Microsoft has announced that it is developing MAI-1, a new large language model (LLM) that may be large enough to compete with the largest constructed models on the market right now, such as GPT-4 and Google Gemini.
Microsoft AI CEO Mustafa Suleyman is in charge of the new 500 billion parameter model, known as MAI-1, according to a report published in The Information.
Suleyman was one of the founders of UK AI pioneer DeepMind and co-founder of AI business Inflection. He was only recently appointed by Microsoft to head its consumer AI development group.
This is a significant shift for Microsoft, which up until now has primarily depended on OpenAI-developed models to drive its competitive advantage in the generative AI space against key players like Google and AWS.
What is the MAI-1’s competitive landscape?

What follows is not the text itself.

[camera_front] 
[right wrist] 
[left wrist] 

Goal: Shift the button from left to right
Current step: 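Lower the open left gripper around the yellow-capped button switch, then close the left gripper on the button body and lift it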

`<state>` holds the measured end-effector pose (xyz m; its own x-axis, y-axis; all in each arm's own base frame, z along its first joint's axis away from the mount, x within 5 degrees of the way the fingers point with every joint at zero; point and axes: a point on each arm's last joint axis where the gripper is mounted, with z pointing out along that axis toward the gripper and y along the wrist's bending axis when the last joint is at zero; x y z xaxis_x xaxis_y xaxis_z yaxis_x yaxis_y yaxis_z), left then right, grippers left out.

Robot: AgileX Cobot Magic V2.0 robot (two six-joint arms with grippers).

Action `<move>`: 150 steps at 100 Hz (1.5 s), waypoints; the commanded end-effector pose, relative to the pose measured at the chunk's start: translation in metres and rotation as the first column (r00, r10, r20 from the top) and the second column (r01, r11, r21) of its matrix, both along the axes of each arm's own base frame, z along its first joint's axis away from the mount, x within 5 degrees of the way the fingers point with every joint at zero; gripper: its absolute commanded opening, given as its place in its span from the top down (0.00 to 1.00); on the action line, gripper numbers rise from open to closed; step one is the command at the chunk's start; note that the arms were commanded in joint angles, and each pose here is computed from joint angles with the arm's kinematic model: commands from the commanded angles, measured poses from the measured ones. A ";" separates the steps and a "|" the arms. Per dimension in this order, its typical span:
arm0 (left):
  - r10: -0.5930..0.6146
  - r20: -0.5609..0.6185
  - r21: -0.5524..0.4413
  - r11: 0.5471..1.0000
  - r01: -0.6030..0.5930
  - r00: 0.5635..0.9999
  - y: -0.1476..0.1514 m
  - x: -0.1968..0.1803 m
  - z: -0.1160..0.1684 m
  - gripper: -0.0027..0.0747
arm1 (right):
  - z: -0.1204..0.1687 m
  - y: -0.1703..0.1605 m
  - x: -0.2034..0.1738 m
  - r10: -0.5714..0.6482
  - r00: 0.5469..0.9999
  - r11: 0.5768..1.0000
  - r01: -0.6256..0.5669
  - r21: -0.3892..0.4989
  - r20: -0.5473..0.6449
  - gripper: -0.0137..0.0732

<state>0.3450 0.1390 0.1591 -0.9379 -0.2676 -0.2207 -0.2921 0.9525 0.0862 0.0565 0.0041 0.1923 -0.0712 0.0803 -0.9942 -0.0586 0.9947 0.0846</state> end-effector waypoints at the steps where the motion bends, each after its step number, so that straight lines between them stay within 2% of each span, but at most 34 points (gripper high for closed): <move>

If 500 billion parameters are used in the construction of MAI-1, it will rank among the largest models that are currently available.
For example, Grok from Elon Musk’s xAI contains 314 billion parameters, whereas ChatGPT-4 from OpenAI is estimated to have about 1 trillion.
Other major competitors in AI, including Google and Anthropic, have not disclosed how many parameters are in their LLMs.
Since Microsoft has already invested a significant $10 billion in OpenAI, whose ChatGPT models have dominated the generative AI space up to this point, it’s unclear why the company would need to construct another LLM.
Why is MAI-1 being built by Microsoft?
In a post on LinkedIn, Microsoft CTO Kevin Scott attempted to play down the news while also seemingly reaffirming that the corporation did in fact use a model known as MAI.
“Just to summarize the obvious: we build big supercomputers to train AI models; our partner Open AI uses these supercomputers to train frontier-defining models; and then we both make these models available in products and services so that lots of people can benefit from them. We rather like this arrangement,” he said.
According to Scott, every OpenAI supercomputer is significantly larger than the one that came before it, and every frontier model that is trained is far more potent than the one that came before it.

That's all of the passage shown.